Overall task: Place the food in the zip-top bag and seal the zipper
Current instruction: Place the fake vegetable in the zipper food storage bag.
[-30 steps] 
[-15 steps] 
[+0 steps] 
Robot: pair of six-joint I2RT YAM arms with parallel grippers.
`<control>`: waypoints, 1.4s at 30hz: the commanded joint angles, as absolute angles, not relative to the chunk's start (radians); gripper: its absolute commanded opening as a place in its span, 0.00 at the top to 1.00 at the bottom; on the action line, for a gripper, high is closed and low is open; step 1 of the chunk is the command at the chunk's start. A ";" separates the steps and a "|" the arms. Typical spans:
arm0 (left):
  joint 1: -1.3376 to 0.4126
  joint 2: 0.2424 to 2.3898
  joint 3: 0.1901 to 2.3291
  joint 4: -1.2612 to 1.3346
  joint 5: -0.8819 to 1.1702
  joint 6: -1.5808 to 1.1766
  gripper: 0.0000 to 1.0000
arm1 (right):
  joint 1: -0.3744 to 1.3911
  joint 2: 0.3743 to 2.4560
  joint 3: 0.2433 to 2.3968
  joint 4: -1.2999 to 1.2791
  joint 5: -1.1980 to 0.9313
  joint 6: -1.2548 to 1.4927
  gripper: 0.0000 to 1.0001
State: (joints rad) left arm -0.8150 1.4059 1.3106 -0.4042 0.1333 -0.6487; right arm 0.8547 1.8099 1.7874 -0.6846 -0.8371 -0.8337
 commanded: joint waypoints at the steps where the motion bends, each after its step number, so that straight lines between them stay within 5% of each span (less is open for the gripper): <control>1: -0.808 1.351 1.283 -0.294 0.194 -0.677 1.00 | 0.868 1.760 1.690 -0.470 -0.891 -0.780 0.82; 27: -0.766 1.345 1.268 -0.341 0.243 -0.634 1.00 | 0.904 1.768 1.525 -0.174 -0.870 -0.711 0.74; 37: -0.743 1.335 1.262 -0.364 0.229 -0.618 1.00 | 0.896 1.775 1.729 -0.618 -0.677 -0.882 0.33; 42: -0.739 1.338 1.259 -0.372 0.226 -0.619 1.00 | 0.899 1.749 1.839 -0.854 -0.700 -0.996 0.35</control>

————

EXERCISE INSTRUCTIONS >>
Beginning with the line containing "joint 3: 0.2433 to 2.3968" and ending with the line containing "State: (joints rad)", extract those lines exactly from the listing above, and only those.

OUTPUT OF THE TASK >>
  joint 3: 0.2433 to 2.3968
  joint 4: -1.2999 to 1.2791
  joint 5: -1.1980 to 0.9313
  joint 6: -1.2548 to 1.4927
  gripper: 0.0000 to 1.0001
State: (joints rad) left arm -0.8150 1.4059 1.3106 -0.4042 0.1333 -0.6487; right arm 0.8547 1.8099 1.7874 -0.6846 -0.8371 -0.8337

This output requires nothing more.